[Stored entries]
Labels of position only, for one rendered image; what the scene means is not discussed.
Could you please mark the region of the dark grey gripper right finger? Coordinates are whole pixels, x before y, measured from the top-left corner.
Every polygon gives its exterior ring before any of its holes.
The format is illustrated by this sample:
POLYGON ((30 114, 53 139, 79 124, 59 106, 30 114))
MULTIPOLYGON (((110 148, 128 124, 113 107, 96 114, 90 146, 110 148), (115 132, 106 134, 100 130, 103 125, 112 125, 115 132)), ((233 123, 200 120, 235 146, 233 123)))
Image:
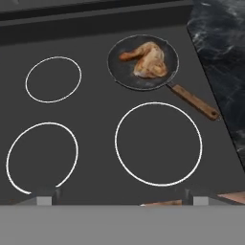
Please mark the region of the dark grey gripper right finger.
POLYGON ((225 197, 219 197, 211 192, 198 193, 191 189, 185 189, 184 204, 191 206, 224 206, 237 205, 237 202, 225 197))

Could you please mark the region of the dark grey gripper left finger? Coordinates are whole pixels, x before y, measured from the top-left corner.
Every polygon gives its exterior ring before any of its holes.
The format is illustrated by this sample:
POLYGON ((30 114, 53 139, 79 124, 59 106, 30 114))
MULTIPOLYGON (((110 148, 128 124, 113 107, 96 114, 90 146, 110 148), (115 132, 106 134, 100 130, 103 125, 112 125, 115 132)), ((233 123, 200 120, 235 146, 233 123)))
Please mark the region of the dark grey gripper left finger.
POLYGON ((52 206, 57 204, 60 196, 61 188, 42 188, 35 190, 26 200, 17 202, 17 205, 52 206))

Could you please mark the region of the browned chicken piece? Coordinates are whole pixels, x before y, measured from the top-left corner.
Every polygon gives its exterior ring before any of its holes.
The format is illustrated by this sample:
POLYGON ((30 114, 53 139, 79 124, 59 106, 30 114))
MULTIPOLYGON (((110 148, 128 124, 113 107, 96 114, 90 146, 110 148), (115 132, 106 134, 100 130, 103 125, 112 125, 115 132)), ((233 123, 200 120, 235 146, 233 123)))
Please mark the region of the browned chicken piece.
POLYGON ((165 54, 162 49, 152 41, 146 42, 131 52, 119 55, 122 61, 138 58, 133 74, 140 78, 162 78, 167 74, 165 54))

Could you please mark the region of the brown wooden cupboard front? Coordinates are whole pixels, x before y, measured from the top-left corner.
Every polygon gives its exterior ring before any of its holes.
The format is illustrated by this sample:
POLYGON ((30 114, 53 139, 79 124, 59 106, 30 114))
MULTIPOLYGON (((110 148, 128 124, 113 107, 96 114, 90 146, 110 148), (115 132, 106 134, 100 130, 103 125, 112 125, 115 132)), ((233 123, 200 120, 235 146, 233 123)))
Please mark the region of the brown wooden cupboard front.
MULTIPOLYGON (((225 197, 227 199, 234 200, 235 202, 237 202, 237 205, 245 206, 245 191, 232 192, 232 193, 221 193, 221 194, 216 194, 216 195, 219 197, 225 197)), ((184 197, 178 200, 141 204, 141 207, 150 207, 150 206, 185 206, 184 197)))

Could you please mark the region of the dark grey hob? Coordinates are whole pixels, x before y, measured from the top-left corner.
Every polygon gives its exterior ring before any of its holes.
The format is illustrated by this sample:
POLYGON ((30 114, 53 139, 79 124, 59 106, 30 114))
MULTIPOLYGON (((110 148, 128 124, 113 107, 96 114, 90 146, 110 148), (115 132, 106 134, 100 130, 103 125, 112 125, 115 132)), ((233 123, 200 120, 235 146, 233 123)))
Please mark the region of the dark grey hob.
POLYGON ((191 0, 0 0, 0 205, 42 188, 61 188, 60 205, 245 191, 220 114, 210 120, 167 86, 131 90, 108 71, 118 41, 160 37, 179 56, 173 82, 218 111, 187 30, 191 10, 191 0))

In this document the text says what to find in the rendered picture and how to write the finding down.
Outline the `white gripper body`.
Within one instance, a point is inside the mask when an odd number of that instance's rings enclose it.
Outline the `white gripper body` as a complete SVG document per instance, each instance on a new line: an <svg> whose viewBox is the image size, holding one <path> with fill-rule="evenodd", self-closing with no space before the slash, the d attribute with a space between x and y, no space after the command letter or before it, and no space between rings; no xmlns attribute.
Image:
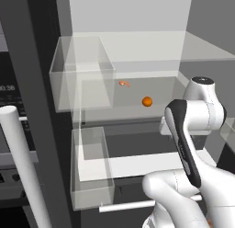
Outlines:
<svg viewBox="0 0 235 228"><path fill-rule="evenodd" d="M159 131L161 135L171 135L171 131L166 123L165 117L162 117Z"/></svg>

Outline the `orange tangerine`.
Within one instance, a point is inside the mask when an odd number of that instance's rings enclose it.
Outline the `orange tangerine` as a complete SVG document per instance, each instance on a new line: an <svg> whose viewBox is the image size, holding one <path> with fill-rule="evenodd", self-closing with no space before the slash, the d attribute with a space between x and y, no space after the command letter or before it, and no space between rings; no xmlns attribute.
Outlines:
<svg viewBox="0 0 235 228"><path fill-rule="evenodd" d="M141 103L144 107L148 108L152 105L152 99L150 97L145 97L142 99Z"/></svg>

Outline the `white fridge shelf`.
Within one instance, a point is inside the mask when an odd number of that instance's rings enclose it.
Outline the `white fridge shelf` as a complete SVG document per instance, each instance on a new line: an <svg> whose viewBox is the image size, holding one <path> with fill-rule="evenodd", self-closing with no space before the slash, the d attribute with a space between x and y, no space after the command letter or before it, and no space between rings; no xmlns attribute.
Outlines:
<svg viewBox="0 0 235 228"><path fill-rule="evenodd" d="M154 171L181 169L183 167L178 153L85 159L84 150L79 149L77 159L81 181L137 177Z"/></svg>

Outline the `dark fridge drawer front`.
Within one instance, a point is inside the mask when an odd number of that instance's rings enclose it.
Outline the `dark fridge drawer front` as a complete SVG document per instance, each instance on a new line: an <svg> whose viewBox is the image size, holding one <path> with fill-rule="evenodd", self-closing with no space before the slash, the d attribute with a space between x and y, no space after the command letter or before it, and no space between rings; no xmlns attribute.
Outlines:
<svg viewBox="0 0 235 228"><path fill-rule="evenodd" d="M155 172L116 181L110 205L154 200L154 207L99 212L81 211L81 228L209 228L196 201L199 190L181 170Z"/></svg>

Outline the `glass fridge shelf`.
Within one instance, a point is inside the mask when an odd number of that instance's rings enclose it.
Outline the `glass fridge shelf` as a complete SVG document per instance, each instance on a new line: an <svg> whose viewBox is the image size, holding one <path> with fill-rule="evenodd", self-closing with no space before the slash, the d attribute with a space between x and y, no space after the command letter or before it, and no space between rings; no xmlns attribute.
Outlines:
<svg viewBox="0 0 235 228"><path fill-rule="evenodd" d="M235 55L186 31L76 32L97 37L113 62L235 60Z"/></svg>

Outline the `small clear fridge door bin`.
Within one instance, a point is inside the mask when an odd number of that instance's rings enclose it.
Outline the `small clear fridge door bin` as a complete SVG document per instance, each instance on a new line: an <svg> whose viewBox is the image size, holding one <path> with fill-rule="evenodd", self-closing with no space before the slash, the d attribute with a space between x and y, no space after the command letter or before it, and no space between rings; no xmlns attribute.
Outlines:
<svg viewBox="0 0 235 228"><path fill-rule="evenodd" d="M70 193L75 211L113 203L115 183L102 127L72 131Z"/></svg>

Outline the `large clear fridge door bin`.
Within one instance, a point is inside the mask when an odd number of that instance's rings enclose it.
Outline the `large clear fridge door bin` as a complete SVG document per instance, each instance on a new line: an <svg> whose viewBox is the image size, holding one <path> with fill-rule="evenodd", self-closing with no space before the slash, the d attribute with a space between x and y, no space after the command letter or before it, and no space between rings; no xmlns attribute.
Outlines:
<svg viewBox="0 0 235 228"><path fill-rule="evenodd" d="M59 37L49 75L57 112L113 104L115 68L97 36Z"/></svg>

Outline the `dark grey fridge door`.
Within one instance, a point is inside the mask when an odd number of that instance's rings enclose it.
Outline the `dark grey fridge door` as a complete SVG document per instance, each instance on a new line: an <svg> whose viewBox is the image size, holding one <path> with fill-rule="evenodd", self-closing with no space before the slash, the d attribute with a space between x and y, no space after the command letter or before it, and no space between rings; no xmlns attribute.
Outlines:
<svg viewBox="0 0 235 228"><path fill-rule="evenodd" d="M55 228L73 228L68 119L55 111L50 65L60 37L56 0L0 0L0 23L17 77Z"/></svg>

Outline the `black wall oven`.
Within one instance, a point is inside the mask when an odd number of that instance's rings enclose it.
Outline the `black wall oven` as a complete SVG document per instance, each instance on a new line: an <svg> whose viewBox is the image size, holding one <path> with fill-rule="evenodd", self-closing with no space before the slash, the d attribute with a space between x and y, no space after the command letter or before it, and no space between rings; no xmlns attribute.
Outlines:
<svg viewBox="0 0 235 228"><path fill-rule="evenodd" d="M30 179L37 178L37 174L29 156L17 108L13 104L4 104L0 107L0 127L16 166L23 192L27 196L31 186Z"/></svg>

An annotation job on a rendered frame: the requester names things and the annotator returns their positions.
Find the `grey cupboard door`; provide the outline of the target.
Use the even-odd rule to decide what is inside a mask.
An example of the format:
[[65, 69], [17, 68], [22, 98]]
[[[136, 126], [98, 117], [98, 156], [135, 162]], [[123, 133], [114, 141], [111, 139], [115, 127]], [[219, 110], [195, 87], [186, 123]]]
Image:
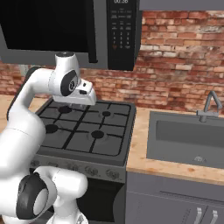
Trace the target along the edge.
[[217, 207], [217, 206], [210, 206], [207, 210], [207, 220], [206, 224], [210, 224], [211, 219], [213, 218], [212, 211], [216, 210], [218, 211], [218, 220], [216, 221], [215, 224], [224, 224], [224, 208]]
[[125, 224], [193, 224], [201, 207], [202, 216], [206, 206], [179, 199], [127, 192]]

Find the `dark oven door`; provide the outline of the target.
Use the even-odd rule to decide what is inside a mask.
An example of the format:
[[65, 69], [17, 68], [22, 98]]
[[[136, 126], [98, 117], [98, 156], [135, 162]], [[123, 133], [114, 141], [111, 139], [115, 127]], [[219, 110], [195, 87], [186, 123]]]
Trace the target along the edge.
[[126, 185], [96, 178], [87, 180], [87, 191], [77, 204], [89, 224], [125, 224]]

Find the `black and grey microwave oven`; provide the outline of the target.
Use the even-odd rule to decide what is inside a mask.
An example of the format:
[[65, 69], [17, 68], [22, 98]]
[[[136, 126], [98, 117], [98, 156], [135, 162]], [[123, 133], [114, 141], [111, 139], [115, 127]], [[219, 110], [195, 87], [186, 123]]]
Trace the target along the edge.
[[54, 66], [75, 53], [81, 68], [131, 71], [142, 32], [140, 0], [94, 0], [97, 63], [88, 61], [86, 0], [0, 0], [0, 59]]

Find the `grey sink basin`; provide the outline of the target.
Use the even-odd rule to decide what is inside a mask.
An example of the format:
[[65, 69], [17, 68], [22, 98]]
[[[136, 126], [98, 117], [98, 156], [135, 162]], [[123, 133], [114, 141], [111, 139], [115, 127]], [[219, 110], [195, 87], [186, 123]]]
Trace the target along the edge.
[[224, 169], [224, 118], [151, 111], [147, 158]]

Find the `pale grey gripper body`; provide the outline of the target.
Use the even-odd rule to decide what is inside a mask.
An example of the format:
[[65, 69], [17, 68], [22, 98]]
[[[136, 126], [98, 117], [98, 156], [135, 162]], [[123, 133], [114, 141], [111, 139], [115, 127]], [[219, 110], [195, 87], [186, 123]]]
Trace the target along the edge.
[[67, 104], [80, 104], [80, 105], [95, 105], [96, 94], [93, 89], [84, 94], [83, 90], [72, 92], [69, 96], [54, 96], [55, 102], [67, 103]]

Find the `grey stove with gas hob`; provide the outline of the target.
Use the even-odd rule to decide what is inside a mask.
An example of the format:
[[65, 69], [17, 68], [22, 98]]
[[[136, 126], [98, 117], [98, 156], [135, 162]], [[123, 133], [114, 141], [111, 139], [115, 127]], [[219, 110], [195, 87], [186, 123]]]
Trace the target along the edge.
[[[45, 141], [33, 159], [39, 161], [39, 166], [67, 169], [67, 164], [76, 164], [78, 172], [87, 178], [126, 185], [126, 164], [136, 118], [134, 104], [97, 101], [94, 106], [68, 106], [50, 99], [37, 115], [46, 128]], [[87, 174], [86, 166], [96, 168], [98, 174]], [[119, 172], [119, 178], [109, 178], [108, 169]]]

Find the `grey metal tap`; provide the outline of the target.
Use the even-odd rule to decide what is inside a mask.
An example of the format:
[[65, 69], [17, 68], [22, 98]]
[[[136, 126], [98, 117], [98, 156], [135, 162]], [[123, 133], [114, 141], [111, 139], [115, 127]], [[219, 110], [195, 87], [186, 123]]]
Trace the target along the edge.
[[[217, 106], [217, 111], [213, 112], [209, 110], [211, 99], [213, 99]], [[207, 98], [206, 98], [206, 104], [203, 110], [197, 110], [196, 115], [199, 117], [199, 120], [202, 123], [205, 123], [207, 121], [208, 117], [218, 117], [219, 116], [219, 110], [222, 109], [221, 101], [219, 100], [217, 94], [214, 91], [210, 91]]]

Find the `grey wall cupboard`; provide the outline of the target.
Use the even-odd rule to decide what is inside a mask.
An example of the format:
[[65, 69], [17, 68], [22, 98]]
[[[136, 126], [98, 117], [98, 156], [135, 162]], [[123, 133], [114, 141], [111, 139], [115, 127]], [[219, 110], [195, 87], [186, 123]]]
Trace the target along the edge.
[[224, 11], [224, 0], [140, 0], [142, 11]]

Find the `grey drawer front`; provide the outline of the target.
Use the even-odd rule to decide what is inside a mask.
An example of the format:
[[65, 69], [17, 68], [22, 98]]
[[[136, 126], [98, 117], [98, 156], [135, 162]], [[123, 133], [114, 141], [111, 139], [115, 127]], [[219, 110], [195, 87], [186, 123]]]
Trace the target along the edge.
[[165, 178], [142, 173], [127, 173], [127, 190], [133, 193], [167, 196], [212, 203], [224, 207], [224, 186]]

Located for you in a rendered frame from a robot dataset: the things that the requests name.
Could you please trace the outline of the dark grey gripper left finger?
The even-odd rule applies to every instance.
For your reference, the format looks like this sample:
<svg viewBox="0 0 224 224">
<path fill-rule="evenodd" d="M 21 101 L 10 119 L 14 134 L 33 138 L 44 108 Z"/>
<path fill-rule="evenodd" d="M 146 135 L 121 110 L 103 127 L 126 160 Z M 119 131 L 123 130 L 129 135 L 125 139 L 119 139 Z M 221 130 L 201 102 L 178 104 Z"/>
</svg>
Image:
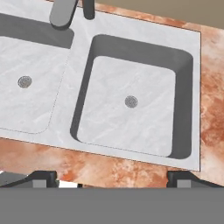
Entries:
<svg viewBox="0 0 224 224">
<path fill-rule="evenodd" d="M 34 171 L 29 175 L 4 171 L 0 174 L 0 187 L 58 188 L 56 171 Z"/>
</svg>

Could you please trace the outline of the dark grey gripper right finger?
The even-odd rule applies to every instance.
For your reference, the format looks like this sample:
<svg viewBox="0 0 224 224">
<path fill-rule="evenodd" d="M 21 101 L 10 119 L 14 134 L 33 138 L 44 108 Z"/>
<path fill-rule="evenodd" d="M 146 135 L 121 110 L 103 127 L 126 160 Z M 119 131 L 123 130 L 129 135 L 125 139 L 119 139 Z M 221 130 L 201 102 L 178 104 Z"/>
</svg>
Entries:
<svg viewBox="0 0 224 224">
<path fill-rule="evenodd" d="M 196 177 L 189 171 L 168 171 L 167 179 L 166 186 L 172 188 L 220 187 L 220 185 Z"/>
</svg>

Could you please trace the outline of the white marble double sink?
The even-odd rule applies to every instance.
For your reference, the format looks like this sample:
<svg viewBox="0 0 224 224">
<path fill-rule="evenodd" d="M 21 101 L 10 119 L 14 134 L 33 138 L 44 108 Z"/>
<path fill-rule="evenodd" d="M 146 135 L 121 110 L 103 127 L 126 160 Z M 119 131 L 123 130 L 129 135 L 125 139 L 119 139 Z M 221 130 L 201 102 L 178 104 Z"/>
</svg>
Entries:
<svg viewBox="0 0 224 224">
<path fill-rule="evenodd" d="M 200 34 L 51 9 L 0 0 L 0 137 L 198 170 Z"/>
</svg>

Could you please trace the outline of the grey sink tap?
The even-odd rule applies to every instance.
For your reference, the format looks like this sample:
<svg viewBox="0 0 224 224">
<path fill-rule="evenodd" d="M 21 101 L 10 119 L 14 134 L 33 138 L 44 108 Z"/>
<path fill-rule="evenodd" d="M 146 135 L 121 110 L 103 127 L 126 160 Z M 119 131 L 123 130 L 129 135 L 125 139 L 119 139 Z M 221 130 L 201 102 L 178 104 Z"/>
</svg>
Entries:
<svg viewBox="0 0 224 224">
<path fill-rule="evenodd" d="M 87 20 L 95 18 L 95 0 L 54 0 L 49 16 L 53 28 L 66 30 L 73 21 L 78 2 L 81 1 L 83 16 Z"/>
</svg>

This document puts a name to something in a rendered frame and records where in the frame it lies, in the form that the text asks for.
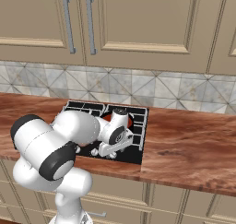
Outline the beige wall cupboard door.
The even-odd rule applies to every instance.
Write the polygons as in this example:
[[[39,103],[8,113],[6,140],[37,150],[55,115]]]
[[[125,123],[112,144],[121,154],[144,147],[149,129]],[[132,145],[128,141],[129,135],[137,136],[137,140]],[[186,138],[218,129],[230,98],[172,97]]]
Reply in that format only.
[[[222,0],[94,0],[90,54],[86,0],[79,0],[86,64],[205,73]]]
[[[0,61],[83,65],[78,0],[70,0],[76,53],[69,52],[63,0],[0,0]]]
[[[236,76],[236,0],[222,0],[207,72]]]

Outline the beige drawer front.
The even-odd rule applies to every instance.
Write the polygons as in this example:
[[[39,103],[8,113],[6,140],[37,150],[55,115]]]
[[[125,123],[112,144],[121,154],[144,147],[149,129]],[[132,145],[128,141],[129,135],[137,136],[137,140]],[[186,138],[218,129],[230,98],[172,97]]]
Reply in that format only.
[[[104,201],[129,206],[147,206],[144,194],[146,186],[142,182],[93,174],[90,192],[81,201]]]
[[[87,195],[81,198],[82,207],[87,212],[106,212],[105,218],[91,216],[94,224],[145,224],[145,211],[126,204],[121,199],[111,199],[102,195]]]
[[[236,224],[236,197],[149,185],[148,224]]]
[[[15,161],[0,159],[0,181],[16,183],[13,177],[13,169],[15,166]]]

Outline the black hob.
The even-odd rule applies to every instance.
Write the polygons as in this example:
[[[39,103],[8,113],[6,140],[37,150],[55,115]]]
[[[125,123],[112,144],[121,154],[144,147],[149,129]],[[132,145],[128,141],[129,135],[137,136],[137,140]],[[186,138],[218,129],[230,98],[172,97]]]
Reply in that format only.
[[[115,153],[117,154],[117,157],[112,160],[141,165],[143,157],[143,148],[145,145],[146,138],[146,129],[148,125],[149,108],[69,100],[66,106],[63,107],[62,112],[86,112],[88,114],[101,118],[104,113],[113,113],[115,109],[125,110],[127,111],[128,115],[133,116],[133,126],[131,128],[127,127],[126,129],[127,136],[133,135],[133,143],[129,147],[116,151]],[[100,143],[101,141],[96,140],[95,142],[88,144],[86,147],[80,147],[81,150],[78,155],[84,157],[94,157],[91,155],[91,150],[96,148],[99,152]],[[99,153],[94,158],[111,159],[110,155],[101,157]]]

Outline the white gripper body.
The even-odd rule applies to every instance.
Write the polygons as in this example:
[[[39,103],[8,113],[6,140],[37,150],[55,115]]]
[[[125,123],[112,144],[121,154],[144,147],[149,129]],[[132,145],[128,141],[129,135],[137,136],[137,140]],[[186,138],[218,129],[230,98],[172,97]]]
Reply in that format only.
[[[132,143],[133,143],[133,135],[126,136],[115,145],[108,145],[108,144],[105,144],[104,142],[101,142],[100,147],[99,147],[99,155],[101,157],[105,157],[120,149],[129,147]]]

• Your assignment:
Give the number of lines that hold the word "text" in these records, with nothing added.

• Expected answer:
2